Virginio, geboren am 20. September 1960 in Turin, machte täglich Fotos und erinnerte sich auf poetische und spontane Weise an die Welt um ihn herum. Seine Gemälde sind heute das künstlerische Erbe der Virginio Bruni Tedeschi-Stiftung.
Sie wurden zwischen 1985 und 2005 produziert und 2008 erstmals in Paris im Rahmen der Ausstellung Mondo Uno Virginio Bruni Tedeschi präsentiert, die 42 Schwarzweißfotografien und Serien von SX70-Polaroids vereint.

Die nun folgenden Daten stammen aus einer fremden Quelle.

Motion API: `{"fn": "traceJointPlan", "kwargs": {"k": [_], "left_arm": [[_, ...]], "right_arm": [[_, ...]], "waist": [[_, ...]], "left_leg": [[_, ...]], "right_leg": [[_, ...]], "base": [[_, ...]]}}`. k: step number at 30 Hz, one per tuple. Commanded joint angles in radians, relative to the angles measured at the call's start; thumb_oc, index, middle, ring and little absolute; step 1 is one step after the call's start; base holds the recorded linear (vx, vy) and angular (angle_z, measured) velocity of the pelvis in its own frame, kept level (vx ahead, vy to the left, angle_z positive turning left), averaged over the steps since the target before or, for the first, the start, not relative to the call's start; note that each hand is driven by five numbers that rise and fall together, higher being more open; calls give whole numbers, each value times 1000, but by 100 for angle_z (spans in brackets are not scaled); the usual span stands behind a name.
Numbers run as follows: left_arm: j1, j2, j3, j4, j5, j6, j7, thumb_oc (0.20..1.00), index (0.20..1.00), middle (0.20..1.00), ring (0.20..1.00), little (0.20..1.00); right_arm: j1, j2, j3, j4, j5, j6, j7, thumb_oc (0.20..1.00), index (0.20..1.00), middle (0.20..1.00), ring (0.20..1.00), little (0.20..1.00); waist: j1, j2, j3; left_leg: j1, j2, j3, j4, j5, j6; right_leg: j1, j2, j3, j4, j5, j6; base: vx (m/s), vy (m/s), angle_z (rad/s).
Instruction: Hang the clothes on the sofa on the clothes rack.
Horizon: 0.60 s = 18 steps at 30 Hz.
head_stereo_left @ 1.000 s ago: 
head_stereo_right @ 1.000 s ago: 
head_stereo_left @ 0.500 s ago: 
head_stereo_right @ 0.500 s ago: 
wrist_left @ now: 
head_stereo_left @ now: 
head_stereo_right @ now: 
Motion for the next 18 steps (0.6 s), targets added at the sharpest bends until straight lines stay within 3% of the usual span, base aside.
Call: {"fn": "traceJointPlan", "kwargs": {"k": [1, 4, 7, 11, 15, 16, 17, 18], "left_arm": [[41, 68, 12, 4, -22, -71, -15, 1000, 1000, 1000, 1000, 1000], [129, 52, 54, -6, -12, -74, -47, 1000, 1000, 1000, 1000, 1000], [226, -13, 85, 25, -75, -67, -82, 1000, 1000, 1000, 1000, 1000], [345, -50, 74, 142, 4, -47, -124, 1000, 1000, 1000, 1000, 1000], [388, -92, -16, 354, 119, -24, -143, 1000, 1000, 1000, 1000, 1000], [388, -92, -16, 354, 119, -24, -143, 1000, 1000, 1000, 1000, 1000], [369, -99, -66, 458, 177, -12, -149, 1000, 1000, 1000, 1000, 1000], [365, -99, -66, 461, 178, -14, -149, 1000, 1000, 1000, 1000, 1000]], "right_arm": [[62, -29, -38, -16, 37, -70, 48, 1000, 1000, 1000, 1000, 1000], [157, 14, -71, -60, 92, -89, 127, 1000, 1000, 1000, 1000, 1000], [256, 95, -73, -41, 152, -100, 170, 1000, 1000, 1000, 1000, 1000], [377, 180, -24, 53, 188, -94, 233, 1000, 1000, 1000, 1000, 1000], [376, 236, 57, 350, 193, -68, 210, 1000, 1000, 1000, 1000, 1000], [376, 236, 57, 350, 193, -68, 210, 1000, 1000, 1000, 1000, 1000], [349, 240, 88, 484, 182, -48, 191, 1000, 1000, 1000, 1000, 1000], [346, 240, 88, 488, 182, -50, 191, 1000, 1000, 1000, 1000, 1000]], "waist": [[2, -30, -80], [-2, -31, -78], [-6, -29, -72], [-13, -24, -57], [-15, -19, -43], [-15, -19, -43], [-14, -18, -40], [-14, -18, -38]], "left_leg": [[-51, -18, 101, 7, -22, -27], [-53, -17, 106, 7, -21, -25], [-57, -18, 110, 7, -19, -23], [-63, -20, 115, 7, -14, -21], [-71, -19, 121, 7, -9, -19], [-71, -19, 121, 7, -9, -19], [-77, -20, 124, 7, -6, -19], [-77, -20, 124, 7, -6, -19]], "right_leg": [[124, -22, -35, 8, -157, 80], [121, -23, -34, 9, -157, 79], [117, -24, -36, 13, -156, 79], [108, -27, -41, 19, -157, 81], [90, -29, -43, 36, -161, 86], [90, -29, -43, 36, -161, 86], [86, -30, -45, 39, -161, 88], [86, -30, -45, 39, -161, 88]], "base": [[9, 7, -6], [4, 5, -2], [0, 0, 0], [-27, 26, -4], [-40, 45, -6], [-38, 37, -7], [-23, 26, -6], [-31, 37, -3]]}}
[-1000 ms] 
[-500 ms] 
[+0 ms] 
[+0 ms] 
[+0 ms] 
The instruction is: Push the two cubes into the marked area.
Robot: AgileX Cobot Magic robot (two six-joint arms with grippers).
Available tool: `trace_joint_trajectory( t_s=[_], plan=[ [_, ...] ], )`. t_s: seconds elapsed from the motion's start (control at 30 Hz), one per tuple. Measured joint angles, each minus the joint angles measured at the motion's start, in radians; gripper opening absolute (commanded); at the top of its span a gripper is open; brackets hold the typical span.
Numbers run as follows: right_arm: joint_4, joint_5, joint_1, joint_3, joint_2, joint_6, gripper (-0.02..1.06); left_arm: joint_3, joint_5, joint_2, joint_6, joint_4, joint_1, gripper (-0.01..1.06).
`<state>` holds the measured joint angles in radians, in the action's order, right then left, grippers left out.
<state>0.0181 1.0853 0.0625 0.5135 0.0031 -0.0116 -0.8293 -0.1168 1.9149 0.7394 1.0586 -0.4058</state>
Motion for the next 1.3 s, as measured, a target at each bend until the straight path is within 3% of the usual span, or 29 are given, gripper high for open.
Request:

Ein visuelles Universum, in dem Reisen, Freiheit und Einsamkeit zum Ausdruck kommen. Traumhafte und reale Momente, instinktiv und ohne Künstlichkeit. Spiegel einer Persönlichkeit auf der Suche nach Werten und Anmut.
Mondo Uno ist eine Reise imaginär. Eine Kombination aus Gefühlen jenseits der Zeit, Chronologie und Reiserouten, die der Fotograf erlebt hat. In Erinnerung an die Poesie seines Blicks haben wir diese andere Reise geschaffen.
Zwei Jahre nach dem Tod von Virginio im Alter von 46 Jahren hat seine Frau Isabella die 3000 Fotos extrahiert, die sie während ihrer zahlreichen Reisen von Patagonien über Indien bis zur Insel Osterl und Polynesien gemacht hatte. Diese Ausstellung wird von einem Buch begleitet, Mondo Uno Virginio Bruni Tedeschi, das unter der Leitung seiner Frau und Karine Chahin entworfen und veröffentlicht wurde. Es beginnt mit einem Text des Fotografen Jean-Baptiste Huynh. Er erwähnt ein Porträt, das er wegen des Verschwindens von Virginio am 5. Juli 2006 nicht machen konnte. Die Erlöse aus dem Verkauf von Büchern und Fotos gehen immer noch vollständig an die Virginio Bruni Tedeschi-Stiftung. Sie wurde im Februar 2007 zu Ehren des Künstlers in Turin gegründet. Diese gemeinnützige Stiftung verfolgt ausschließlich soziale Ziele, indem sie aus eigenen Mitteln weltweit Projekte und Initiativen in den Bereichen Bildung, Medizin und Forschung entwickelt. Derzeit engagiert sich die Stiftung in vier südafrikanischen Ländern, die durch HIV/AIDS besonders betroffen sind, und arbeitet dabei mit der UNESCO zusammen: Leshoto, Namibia, Angola und Swasiland. Die Fotoausstellung wurde zu einer Wanderausstellung, um die Botschaft weltweit zu verbreiten.